RP2040 is a 32-bit dual-core ARM Cortex-M0+ microcontroller designed by Raspberry Pi Ltd. In January 2021, it was released as part of the Raspberry Pi Pico board. Its successor is the RP2350 series.

==Overview==
Announced on 21 January 2021, the RP2040 is the first microcontroller designed by Raspberry Pi Ltd. The microcontroller is low cost, with the Raspberry Pi Pico being introduced at and the RP2040 itself costing . The microcontroller can be programmed in assembly, C, C++, Forth, Swift, Free Pascal, Rust, Go, MicroPython, CircuitPython, PicoRuby, Ada, TypeScript and Zig. It is powerful enough to run TensorFlow Lite.

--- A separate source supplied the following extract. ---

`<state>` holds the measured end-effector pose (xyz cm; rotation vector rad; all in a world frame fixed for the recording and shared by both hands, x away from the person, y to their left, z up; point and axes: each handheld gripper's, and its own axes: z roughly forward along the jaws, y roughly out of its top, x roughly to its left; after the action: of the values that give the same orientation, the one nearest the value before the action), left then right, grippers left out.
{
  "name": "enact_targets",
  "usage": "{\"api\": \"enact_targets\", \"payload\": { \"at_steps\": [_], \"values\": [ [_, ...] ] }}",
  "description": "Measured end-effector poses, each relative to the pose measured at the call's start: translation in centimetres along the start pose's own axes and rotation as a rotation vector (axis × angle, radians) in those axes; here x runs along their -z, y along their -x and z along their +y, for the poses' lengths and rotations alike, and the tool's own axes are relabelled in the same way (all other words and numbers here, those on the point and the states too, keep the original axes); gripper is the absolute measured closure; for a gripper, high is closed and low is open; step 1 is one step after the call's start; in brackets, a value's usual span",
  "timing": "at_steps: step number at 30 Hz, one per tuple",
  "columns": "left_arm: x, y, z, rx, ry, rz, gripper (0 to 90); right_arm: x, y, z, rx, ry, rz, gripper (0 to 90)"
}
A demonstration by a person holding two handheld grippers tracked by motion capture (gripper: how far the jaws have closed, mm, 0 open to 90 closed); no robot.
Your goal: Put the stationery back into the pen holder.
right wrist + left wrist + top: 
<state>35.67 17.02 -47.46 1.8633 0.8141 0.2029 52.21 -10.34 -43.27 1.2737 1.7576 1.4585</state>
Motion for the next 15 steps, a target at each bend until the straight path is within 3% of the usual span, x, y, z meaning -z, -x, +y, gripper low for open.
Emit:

At announcement time, four other manufacturers (Adafruit, Pimoroni, Arduino, SparkFun) were at advanced stages of their product design, awaiting the widespread availability of chips to be put into production.

Hackaday notes the benefits of the RP2040 as being from Raspberry Pi, having a good feature set, and being released in low-cost packages.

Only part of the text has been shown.